Section 17(b)
Section 17(b) of the Securities Act of 1933 is the federal anti-touting rule that makes it illegal to publish, give publicity to, or circulate any communication describing a security in exchange for compensation — directly or indirectly — without fully and prominently disclosing the consideration received and from whom. It is the rule the SEC uses to bring enforcement actions against undisclosed paid promotions, including paid social media posts, paid newsletters, and paid press placements that don't carry conspicuous "this is a paid advertisement" disclosure. Why it matters: Section 17(b) is the single most-violated securities law in modern PR and influencer marketing for issuer companies. Every paid press release, paid social post, paid newsletter mention, paid podcast spot, or paid blog post about a security must carry a clear, prominent disclosure of the payment — the existence of compensation alone is not the violation; the failure to disclose it is. PR programs for any SEC-regulated issuer (including Reg A+ and crypto token issuers) must treat Section 17(b) as a standing operational constraint, not an edge case.
Why Section 17(b) matters
This rule prevents bad actors from creating artificial demand through hidden pay-for-play schemes that mislead the investing public. Without strict enforcement, retail investors cannot distinguish between objective financial analysis and paid corporate propaganda, leading to distorted market valuations and potential pump-and-dump scenarios.
In practice
A financial influencer receiving a $10,000 wire transfer to mention a micro-cap stock on X must state the exact dollar amount and the identity of the paying issuer within that specific post.
Common mistake
Failing to update previous disclosures when an additional payment or stock grant is issued for the same ongoing promotional campaign.
How it connects
This regulation works alongside the anti-fraud provisions of Section 17(a) and the SEC’s Rule 10b-5 to ensure market integrity.
Learn more:
→ Reg A+ Issuer PR GuideFrequently Asked Questions
What is Section 17(b)?
In short: Section 17(b) is section 17(b) of the Securities Act of 1933 is the federal anti-touting rule that makes it illegal to publish, give publicity to, or circulate any communication describing a security in exchange for compensation — directly or indirectly — without fully and prominently disclosing the consideration received and from whom. See the full definition above for context.

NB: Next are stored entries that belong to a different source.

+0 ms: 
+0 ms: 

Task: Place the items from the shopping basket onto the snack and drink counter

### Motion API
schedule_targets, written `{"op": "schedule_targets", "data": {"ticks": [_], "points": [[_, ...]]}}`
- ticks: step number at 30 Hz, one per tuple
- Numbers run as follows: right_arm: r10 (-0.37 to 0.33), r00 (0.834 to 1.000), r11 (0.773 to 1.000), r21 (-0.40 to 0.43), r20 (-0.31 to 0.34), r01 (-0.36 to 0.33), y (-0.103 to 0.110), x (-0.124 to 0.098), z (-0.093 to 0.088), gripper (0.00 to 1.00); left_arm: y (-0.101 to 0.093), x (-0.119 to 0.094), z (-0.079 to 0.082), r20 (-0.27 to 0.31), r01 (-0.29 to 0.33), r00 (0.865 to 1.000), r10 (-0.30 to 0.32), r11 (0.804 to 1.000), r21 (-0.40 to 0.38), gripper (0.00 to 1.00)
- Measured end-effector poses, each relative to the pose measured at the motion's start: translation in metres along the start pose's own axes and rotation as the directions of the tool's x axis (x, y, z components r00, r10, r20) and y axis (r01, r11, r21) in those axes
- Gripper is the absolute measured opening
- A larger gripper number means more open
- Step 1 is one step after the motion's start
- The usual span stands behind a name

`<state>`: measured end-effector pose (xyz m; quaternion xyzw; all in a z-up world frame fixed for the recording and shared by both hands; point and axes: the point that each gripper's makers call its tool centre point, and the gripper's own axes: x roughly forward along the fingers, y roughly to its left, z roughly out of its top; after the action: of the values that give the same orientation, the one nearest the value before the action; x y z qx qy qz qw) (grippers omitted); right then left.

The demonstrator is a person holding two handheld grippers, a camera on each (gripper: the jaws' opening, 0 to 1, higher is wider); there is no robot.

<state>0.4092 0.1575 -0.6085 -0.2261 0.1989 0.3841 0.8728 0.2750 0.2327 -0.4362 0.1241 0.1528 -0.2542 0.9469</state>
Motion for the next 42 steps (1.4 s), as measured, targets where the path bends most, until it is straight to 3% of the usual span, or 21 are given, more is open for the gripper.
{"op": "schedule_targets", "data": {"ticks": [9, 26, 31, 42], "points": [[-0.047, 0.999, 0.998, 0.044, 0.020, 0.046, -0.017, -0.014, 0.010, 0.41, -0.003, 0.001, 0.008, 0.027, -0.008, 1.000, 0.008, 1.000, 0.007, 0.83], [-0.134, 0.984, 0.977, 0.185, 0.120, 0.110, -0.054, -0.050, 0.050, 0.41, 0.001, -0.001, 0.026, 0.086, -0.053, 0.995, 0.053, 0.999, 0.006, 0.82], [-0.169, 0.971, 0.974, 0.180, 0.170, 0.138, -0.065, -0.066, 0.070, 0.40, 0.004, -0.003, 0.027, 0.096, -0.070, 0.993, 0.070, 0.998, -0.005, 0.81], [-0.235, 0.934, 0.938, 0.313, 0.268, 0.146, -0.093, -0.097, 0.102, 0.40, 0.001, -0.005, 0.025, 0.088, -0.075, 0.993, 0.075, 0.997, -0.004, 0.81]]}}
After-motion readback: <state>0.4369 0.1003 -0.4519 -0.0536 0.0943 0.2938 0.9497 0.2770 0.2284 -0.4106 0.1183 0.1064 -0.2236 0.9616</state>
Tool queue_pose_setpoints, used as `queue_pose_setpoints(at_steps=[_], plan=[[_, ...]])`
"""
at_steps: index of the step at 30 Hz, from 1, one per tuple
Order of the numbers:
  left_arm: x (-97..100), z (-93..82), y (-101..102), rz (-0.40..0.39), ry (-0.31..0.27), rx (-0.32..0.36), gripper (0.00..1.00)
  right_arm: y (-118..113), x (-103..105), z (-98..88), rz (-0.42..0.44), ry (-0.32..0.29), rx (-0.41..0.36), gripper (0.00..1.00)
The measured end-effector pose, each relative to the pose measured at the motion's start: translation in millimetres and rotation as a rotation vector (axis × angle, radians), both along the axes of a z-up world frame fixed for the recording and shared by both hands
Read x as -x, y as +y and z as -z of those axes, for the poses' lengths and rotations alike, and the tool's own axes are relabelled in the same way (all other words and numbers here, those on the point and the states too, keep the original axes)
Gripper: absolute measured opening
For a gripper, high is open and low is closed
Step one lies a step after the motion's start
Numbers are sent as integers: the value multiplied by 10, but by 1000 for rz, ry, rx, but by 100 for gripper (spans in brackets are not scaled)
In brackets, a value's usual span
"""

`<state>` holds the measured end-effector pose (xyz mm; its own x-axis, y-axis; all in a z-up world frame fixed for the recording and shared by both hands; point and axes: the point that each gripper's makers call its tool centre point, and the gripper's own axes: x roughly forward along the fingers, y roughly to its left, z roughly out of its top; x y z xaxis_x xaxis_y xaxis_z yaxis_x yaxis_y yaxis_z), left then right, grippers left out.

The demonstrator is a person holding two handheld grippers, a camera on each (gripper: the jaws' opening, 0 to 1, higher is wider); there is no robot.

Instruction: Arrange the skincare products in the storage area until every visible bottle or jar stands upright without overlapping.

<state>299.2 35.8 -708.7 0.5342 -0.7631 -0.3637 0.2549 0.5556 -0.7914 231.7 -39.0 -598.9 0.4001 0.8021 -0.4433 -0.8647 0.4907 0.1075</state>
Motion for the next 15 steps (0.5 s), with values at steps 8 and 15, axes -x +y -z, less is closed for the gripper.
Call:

Does this rule apply to non-investment product reviews?
Standard commercial transactions for products do not fall under this law, as it specifically targets promotions for securities, stocks, and investment tokens. While the FTC monitors general endorsements, the SEC uses this specific statute to penalize those influencing the financial markets without transparency.
Where should the disclosure appear in digital content?
Disclosures must be prominent and placed within the same communication as the promotion, such as a clear disclaimer at the top of a Substack post or a pinned comment on a TikTok video. Tucking the notice into a separate terms of service page or using a vague hashtag typically fails to meet the federal standard for transparency.
Can a promoter be prosecuted if they didn't know the law existed?
A promoter can be held liable even if they were unaware of the specific legal requirement, as the statute focuses on the failure to disclose the payment rather than the intent to deceive. Ignorance of the Securities Act of 1933 provides no protection against SEC fines, disgorgement of profits, or permanent industry bans.